Chen et al. propose a multiv-view convolutional neural network for 3D object detection – called Multi-View 3D Object Detection Network (MV3D). While the task is to predict 3D bounding boxes, the convolutional neural network operators on 2D projections of the LiDAR information. This allows the network to fuse LiDAR information and RGB information in a “deep fashion”.
Figure 1 (click to enlarge): Network architecture comprising the proposal network and the fusion network as well as illustrating the used input data.

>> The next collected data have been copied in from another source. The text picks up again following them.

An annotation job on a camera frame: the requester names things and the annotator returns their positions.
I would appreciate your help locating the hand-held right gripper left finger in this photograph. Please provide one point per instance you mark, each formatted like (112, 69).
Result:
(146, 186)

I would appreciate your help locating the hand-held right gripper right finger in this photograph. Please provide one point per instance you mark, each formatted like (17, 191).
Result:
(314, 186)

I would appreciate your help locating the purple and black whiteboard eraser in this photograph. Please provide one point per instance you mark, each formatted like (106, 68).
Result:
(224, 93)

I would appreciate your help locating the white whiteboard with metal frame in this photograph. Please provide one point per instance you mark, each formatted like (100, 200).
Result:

The given LiDAR data is projected in two ways. First in bird’s view, and in front view. In both cases, different channels are hand-crafted. Together with the RGB information, the information is purely 2D. Chen et al. then discuss a 3D Proposal Network that operates purely on the bird’s eye and a region-based Fusion Network. Both are illustrated in Figure 1. While the general structure follows related work (e.g. R-CNN) in that the proposal network predicts objectness and bounding boxes and Region-of-Interest Pooling is then used to apply the classifier on top, a key contribution is the fusion network. Instead of fusing the different inputs (i.e. LiDAR and RGB) before the network (early fusion) or at the end of the network (late fusion), they propose to fuse the information in every step using element-wise mean operations (see Figure 1).
Figure 2 (click to enlarge): Qualitative results comparing 3DOP  (left), VeloFCN  (middle) and the proposed approach (right).
The presented experiments are based on VGG16  and the KITTI dataset . Qualitative results are shown in Figure 2. In an ablation study they demonstrate the advantage of using their fusion model and additionally adding auxiliary losses as regularization.